In regards to the severity of the sentence, s 15A of the Misuse of Drugs Act 1977 under which the appellant had been charged carried a presumptive minimum sentence in almost all cases. There were no exceptional circumstances in this case which justified not complying with s 15A. Rather, there were a number of aggravating factors, particularly the volume of drugs concerned. Considering the relevant case law, the appellant”s sentence could not be deemed excessive or severe. People (Director of Public Prosecutions) v Long [2006] IECCA 49 considered.

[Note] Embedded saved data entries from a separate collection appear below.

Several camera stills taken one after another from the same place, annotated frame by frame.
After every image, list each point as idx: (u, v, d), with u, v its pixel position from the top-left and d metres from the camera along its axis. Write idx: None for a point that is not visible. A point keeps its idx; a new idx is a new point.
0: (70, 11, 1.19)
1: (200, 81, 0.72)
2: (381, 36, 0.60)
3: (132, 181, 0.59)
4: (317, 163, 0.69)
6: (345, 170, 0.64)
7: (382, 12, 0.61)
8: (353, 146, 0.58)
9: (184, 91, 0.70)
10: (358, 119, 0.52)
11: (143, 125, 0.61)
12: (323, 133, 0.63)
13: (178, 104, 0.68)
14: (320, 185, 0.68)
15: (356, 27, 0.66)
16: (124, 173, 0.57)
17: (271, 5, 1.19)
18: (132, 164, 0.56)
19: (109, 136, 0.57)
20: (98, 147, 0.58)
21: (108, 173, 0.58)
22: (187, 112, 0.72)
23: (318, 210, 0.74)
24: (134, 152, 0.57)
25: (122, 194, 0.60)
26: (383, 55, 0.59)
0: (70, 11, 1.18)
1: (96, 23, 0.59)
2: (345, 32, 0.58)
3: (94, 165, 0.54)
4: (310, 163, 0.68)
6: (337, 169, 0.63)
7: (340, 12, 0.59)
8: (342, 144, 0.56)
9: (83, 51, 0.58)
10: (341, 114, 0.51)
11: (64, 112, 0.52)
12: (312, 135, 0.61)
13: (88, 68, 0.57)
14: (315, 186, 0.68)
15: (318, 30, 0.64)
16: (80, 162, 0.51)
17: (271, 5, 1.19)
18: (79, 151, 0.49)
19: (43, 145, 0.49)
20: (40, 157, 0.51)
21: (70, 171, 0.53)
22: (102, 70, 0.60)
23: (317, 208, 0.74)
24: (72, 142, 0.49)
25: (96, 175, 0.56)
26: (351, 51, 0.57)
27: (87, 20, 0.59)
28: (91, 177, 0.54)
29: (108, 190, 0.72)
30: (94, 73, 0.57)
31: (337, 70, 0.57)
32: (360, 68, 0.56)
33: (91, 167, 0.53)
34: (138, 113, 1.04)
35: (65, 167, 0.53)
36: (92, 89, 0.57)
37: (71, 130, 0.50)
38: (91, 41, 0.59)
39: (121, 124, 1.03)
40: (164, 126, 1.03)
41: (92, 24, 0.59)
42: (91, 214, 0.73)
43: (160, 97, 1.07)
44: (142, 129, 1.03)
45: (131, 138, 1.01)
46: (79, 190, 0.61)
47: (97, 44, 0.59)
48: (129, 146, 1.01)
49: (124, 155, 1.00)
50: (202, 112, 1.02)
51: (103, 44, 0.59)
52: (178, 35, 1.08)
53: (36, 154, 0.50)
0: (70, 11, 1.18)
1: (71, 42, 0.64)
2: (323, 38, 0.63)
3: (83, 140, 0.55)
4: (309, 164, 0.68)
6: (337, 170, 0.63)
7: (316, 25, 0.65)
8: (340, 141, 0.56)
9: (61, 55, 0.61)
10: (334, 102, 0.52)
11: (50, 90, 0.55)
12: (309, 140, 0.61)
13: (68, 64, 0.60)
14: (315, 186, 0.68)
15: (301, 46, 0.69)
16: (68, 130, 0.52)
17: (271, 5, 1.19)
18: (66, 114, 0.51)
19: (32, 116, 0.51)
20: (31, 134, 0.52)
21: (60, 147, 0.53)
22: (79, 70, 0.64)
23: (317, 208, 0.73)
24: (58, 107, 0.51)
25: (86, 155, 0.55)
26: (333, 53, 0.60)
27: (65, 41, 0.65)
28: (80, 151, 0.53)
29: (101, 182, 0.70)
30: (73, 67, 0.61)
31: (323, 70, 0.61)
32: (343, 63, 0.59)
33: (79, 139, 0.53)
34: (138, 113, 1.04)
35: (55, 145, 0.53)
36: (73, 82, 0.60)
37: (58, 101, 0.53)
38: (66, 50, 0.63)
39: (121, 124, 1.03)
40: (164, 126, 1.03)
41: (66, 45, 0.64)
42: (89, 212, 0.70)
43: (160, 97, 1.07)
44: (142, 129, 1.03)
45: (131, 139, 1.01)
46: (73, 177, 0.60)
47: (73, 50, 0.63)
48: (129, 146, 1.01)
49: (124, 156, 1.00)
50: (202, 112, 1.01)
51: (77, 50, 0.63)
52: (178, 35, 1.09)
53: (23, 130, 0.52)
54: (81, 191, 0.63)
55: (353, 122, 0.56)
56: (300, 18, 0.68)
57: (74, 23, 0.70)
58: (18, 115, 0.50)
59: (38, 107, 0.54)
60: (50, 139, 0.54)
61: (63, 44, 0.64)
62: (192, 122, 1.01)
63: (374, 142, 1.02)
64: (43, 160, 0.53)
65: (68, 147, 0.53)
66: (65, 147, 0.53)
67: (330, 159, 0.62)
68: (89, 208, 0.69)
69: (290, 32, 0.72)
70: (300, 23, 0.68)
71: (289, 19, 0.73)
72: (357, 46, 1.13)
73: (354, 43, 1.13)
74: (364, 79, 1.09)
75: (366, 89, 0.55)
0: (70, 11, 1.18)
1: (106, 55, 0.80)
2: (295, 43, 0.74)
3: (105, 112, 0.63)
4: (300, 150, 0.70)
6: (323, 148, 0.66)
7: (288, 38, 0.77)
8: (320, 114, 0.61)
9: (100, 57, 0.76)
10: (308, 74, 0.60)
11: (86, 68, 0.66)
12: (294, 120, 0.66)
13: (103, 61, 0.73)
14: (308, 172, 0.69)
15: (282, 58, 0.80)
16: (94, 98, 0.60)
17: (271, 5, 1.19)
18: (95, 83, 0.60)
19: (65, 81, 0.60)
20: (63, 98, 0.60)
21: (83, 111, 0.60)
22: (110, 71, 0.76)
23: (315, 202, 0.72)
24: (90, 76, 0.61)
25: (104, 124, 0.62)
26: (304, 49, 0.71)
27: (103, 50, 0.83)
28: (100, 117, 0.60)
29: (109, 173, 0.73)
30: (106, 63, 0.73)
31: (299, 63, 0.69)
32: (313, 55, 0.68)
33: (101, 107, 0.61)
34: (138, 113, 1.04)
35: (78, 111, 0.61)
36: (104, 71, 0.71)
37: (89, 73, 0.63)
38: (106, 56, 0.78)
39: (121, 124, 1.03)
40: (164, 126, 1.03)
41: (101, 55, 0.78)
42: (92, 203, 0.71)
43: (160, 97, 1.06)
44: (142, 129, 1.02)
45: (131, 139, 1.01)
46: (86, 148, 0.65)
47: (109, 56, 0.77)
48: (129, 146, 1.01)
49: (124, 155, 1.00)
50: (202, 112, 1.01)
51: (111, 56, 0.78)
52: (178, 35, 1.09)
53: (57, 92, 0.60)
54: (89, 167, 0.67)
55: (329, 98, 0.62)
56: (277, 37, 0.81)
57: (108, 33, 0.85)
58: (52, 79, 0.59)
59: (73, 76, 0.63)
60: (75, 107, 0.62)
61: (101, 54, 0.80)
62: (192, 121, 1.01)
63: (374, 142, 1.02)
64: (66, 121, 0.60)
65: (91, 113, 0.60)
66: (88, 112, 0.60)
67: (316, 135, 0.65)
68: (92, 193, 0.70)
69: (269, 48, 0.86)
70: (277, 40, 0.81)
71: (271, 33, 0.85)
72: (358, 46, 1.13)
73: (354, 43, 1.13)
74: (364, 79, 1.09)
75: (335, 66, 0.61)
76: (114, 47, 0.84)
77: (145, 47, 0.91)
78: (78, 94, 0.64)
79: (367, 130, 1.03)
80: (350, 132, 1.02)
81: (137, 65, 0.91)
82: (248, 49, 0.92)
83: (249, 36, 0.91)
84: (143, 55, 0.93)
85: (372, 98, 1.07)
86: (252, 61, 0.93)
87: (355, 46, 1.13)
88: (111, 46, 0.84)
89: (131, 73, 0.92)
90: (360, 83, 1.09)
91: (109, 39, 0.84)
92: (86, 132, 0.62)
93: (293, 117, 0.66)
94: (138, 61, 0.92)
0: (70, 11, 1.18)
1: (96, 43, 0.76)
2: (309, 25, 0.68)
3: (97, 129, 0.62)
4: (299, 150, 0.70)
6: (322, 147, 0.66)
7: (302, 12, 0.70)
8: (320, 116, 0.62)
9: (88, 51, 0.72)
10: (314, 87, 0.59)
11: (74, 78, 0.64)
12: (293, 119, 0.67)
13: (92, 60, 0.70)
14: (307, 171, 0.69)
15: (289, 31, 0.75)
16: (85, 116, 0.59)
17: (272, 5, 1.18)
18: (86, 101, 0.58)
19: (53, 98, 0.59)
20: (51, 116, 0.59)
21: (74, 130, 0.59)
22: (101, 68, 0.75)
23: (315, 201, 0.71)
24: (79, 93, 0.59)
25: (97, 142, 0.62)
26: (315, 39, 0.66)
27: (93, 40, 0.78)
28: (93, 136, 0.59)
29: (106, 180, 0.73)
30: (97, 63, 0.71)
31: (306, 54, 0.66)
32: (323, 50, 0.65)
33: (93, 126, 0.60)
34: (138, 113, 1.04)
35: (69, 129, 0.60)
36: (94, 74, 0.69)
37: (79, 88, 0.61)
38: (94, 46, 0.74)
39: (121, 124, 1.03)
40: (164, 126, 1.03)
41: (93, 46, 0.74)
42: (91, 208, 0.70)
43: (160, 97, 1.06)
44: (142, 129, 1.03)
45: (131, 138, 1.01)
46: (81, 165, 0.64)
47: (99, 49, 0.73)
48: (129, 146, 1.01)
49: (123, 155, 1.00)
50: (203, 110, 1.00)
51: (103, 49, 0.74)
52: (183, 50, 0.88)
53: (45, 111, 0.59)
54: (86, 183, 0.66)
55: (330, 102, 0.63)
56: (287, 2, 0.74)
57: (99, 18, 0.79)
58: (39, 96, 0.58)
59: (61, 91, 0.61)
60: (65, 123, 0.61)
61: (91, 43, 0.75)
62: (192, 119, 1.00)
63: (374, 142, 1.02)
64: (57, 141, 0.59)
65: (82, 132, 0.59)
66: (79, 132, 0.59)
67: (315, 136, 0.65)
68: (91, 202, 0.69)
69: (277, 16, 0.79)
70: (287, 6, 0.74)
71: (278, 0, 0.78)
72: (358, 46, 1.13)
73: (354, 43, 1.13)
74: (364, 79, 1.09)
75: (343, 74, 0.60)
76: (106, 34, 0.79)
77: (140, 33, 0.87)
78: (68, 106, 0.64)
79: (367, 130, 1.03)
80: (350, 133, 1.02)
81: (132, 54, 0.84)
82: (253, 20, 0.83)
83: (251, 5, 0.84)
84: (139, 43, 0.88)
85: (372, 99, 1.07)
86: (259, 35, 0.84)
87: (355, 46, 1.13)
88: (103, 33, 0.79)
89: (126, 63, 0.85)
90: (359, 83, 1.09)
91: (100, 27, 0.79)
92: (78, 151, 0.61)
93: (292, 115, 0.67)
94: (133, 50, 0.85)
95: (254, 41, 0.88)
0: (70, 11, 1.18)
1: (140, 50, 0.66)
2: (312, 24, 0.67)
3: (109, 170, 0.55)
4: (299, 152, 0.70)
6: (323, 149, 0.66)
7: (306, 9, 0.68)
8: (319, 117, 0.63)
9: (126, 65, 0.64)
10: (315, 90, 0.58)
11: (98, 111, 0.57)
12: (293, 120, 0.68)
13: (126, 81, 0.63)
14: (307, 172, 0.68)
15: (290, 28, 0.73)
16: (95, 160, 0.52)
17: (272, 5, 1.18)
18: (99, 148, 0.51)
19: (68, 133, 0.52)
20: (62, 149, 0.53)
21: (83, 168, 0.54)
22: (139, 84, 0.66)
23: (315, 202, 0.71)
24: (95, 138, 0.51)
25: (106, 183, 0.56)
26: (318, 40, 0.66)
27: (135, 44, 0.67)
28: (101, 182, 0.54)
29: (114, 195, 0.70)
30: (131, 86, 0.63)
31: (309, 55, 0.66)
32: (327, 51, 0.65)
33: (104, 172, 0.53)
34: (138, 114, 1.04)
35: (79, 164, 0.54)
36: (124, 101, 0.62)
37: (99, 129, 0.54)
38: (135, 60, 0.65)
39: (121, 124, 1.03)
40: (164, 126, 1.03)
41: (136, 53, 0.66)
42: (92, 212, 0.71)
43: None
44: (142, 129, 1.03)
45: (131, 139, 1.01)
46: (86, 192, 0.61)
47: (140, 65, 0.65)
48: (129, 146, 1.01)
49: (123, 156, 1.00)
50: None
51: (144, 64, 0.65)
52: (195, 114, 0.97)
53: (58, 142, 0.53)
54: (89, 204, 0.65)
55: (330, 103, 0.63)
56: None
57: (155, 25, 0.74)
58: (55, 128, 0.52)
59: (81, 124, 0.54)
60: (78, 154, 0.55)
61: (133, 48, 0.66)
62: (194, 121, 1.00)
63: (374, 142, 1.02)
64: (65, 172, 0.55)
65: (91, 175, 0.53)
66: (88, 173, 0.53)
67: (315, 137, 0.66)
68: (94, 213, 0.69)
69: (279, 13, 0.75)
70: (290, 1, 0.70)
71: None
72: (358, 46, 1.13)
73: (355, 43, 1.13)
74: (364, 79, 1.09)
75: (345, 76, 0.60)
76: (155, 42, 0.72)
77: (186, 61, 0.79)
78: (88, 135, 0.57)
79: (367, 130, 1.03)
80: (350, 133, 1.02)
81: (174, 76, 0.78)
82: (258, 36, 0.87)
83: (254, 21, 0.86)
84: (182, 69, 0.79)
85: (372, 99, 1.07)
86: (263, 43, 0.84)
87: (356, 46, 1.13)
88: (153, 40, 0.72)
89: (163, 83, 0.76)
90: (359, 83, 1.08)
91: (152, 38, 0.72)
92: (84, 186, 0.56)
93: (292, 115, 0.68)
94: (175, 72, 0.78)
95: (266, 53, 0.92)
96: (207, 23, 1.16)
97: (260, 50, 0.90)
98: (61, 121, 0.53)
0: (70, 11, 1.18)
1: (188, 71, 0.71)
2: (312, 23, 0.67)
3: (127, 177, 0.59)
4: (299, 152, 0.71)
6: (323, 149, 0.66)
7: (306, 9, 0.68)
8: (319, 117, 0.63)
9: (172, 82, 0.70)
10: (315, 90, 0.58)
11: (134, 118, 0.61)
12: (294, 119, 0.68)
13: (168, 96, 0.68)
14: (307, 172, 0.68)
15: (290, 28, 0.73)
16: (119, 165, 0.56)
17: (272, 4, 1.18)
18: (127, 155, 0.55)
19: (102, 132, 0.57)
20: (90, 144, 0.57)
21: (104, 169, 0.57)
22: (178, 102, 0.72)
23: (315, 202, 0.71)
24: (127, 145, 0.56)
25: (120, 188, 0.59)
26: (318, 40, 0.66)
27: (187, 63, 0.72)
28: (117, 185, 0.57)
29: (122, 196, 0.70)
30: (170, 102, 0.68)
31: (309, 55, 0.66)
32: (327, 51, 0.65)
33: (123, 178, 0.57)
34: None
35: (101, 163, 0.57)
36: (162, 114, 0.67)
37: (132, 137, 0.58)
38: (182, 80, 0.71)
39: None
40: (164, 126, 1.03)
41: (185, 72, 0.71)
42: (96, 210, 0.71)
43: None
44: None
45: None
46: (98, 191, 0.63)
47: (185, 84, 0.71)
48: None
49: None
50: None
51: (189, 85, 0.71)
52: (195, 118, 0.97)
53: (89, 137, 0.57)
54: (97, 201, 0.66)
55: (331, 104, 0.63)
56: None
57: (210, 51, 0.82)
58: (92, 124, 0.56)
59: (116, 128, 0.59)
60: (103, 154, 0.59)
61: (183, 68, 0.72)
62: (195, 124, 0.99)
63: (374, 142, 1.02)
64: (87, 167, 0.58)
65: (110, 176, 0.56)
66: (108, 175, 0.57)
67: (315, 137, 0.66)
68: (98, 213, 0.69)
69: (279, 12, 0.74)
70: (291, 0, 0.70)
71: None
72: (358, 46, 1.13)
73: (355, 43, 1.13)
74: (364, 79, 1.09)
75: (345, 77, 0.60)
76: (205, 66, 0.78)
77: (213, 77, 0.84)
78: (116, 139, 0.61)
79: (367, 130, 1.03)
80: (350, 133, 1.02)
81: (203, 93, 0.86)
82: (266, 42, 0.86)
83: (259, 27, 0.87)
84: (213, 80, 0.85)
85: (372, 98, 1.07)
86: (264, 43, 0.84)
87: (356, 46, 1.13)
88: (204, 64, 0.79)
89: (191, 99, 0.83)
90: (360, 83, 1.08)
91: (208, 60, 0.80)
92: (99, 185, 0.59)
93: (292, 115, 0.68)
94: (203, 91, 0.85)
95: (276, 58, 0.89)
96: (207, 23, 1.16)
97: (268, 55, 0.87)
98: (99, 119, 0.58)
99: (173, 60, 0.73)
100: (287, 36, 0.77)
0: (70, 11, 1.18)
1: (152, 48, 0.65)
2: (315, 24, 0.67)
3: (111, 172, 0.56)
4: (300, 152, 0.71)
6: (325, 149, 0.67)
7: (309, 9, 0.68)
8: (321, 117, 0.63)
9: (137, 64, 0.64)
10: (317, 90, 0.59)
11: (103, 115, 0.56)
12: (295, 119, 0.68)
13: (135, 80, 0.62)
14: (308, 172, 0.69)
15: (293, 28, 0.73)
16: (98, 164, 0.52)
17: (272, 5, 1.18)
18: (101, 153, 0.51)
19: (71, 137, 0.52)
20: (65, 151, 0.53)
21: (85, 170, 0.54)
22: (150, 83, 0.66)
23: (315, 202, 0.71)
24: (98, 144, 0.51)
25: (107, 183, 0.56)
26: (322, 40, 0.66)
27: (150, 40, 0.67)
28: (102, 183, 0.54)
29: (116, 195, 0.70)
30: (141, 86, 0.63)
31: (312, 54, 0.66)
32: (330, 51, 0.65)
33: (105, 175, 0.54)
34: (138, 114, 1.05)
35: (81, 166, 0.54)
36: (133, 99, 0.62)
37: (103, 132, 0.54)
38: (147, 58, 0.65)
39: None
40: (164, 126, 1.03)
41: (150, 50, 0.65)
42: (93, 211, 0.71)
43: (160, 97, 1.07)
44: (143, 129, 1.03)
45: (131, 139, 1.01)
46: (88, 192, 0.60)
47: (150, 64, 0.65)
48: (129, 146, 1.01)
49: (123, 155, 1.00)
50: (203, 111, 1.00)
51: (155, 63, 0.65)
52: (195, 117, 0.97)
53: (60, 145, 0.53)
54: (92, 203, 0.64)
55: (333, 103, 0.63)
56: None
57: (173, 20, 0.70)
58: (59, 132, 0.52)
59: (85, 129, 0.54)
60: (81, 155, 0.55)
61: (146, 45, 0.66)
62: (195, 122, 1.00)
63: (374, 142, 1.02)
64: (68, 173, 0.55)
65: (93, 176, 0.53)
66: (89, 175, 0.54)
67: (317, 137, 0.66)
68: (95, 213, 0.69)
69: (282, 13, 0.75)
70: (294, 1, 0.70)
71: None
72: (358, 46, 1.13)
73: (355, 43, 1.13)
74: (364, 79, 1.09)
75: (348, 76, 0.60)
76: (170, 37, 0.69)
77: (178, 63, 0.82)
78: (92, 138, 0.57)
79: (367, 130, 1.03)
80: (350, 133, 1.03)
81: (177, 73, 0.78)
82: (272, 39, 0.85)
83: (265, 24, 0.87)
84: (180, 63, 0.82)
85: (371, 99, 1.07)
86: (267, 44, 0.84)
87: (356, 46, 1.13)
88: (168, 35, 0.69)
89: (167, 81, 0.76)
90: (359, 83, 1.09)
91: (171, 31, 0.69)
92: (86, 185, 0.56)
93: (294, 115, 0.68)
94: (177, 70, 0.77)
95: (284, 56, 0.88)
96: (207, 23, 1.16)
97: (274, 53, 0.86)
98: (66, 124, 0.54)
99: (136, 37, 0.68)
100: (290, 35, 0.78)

The appeal was therefore dismissed.


1. On 8 th March, 2010, the appellant, Michael Byrne, was found guilty of three counts on the indictment. The most serious offence was comprised in count 3, namely, possession of a controlled drug for the purpose of selling or supplying, contrary to s.15A (as inserted by s.4 of the Criminal Justice Act 1999) and s.27 (as amended by s.5 of the Criminal Justice Act 1999) of the Misuse of Drugs Act 1977. The controlled drug found in his possession was diamorphine, or heroin, which had a value of €6,200,000. Mr. Byrne was also convicted on two other counts namely, the unlawful possession of controlled drugs for the purposes of sale or supply to another. These other two counts, whilst serious in themselves, rather pale in comparison with the more serious s.15A charge.


2. Following a sentence hearing on 20 th April, 2010, in which Detective Garda Gregory Sheehan gave evidence for the prosecution in relation to the background to the charges, the learned Circuit Court Judge (His Honour Judge O'Donnell) pronounced sentence a week later on 27 th April, 2010. Judge O'Donnell imposed a sentence of eighteen years imprisonment in respect of the s.15A charge and took the other two counts into consideration. Mr. Byrne now appeals to this Court against the severity of that sentence. Before considering the arguments advanced in relation to the severity of sentence, it is necessary first to set out the key background facts.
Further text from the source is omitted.